One of the main costs of dynamic linking is making fork much slower.
Even on linux statically linked binaries fork a few magnitude orders
faster than dynamically linked ones.

The main source of anti-fork FUD turns out to be the alleged
'solution' to a problem that didn't exist until the geniuses at Sun
decided dynamic linking was such a wonderful idea.

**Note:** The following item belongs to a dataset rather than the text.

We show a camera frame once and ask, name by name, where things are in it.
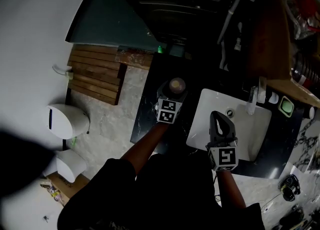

On linux with ancient hardware one can do hundreds of forks per second
without any problems, it works great for werc[1], and it is amusing to
see people inventing hacks like fcgi and writing pthreaded web servers
to avoid as much as one fork call per request, when making hundreds of
them is a non-issue.

An example of how one mistake in systems design(introduction of
dynamic linking) leads to even greater mistakes down the road
(pthreads, fcgi, all kinds of hacks to avoid fork), and people never
steps back to think if the original design decision was really worth
it.

Peace

uriel

[1]: http://werc.cat-v.org

On Fri, Feb 20, 2009 at 4:41 PM, erik quanstrom <[email protected]> wrote:
>> I believe that
>> 1) Its too much trouble parsing the output everytime.
>
> i don't buy that.  that takes very little code.  since you
> have evidently already written the code, the cost
> is zero.
>
> (if you're worried about runtime, i measure parsing
> time at 338ns on a core i7 920.  cf. attached digestspd.c)
>
>> 2) Calling some function from an included library will be faster.
>
> maybe.  are you sure that it matters?  i measure
> base fork/exec latency on a 1.8ghz xeon5000 at 330µs.
> (files served from the fileserver, not a ram disk.)
> the attached fork.c and nop.c were used to do the
> measurement.  i measure vac throughput at ~3mb/s
> for small files from a brand new venti running from a
> ramdisk.  the venti was tiny with 5mb isect and 100mb
> arenas, and empty.  at that rate, 330µs will cost you
> 1038 bytes, or 0.3%.
>
> remember that dynamic linking isn't free.  that cost
> assumes that dynamic linking is free, and it is not.